A background in mathematics and computer coding can help prepare an investor for a career in quantitative trading.
What Is Quantitative Trading?
Quantitative trading relies on mathematical models and statistical analysis to make trading decisions. This type of trading strategy is based on quantitative analysis, where traders look for trends, patterns, or opportunities in financial markets, and in different types of securities and assets, such as stocks, bonds, commodities, and currencies, for potential returns.

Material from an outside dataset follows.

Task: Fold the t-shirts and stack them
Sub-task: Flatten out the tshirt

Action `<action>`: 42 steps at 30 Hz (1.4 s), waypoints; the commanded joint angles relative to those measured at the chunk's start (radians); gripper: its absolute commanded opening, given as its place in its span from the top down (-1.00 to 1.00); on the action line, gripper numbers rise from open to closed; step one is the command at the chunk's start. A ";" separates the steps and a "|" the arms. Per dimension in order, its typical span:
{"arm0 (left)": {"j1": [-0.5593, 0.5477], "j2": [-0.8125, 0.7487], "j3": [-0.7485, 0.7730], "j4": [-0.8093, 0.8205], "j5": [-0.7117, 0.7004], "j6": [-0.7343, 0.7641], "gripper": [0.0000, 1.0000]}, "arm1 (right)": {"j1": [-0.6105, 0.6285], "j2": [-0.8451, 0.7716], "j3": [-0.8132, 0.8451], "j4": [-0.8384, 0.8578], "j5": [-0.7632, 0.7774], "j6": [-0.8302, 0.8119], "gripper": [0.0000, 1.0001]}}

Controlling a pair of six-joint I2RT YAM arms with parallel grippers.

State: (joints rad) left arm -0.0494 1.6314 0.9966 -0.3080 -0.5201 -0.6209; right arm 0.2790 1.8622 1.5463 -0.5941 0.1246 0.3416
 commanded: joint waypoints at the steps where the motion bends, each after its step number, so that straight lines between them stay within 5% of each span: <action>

A History of Quantitative Trading
Quantitative trading traces its roots to the 20th century, when investors started to make use of quantitative analysis. As early as the 1980s, hedge funds were early adopters of quantitative trading and started implementing trading strategies based on their quantitative analysis research. Hedge fund managers such as James Simons, a former mathematics professor, of Renaissance Technologies used quantitative trading to produce market-beating gains.
Quantitative trading has grown significantly in the past few decades, due in part to advances in technology—specifically computational power—as well as the easy availability of market data and the rapid execution of trades. Traders nowadays can access and analyze vast amounts of historical data—particularly price and volume—to create their models, and their trades tend to be automated.
Large financial institutions and hedge funds tend to be the biggest players in quantitative trading and have the resources to analyze multiple markets at the same time and to be able to quickly implement their trading strategies on large volumes of securities or commodities.
What’s the Difference Between Quantitative Trading and Algorithmic Trading?
While a quantitative trading strategy relies on mathematical or statistical models and algorithms that are based on those models, algorithmic trading relies on the algorithms based on technical analysis and predetermined orders or programs and doesn’t necessarily rely on mathematical or statistical models to execute trades.
How Does Quantitative Trading Differ From High-Frequency Trading?
High-frequency trading doesn’t always rely on quantitative trading strategies to execute trades, but high-frequency trading could be part of a quantitative trading strategy. Algorithms can generate the strategy needed to implement high-frequency trading.
What Are the Limitations of Quantitative Trading?
Quantitative trading requires risk management. There’s no guarantee of achieving the potential returns generated by mathematical or statistical models based on analysis and collection of historical data.
Quantitative trading also tends to be data-driven, so there’s very little in terms of human intuition to guide this type of trading strategy.
How to Become a Quantitative Trader
A background in mathematics or statistics and finance helps in paving the way to become a quantitative trader. A person would need to be comfortable in crunching numbers from a wide range of data on stocks, bonds, commodities, or derivatives. A background in computer coding would also be helpful in developing the algorithms or programs based on mathematical or statistical models to execute trades.